- **WORK TASK**
Below are some records; quote exactly the lines from the one that contains "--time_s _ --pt" through the one that contains "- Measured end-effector", inclusive, and no others.

- **THE RECORDS**

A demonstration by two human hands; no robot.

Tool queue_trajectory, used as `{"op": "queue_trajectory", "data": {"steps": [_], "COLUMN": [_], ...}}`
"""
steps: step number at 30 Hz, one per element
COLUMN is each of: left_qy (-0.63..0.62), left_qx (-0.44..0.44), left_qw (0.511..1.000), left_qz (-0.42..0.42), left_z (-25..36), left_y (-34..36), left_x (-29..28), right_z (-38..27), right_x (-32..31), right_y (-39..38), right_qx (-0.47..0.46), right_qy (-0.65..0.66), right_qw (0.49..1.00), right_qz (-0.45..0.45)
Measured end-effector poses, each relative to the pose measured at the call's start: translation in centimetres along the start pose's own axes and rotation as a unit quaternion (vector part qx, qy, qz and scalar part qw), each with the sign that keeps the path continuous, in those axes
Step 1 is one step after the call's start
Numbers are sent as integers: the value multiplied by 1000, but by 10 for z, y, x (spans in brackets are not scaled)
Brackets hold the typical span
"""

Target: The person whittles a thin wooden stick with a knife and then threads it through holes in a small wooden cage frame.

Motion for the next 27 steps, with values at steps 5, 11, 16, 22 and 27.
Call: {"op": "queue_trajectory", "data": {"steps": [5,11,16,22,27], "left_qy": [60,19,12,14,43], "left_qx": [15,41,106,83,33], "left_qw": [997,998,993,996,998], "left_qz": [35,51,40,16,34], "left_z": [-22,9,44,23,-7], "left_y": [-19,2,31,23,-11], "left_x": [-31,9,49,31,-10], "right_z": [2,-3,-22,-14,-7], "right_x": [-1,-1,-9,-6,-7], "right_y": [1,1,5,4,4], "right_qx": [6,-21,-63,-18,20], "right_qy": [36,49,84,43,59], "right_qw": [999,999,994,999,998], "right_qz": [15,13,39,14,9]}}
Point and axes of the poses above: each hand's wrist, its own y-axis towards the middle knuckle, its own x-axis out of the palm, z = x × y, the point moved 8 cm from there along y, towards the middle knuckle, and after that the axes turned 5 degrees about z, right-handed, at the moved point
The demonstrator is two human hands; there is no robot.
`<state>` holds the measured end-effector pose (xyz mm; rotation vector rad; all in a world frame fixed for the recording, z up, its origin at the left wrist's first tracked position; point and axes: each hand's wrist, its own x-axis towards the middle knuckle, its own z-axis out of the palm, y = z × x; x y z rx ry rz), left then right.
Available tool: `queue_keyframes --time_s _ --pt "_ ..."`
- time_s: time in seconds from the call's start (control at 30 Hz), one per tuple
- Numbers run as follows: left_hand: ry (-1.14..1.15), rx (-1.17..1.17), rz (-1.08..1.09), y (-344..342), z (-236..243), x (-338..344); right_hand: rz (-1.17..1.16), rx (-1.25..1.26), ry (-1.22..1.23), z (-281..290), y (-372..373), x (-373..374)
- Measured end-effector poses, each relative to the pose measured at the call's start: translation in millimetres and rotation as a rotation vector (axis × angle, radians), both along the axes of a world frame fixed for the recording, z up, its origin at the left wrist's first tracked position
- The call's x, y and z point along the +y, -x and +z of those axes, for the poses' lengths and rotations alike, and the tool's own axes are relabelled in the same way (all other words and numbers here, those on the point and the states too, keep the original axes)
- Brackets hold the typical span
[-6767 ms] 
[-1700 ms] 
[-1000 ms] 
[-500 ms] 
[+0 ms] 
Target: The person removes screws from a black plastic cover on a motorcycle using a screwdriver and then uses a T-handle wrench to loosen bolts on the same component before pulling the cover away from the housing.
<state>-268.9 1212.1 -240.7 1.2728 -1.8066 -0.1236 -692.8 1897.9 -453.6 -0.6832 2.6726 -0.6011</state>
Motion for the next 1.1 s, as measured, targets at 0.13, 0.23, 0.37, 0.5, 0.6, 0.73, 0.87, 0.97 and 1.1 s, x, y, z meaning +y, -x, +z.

- **ANSWER FOR THE TASK**
Available tool: `queue_keyframes --time_s _ --pt "_ ..."`
- time_s: time in seconds from the call's start (control at 30 Hz), one per tuple
- Numbers run as follows: left_hand: ry (-1.14..1.15), rx (-1.17..1.17), rz (-1.08..1.09), y (-344..342), z (-236..243), x (-338..344); right_hand: rz (-1.17..1.16), rx (-1.25..1.26), ry (-1.22..1.23), z (-281..290), y (-372..373), x (-373..374)
- Measured end-effector poses, each relative to the pose measured at the call's start: translation in millimetres and rotation as a rotation vector (axis × angle, radians), both along the axes of a world frame fixed for the recording, z up, its origin at the left wrist's first tracked position

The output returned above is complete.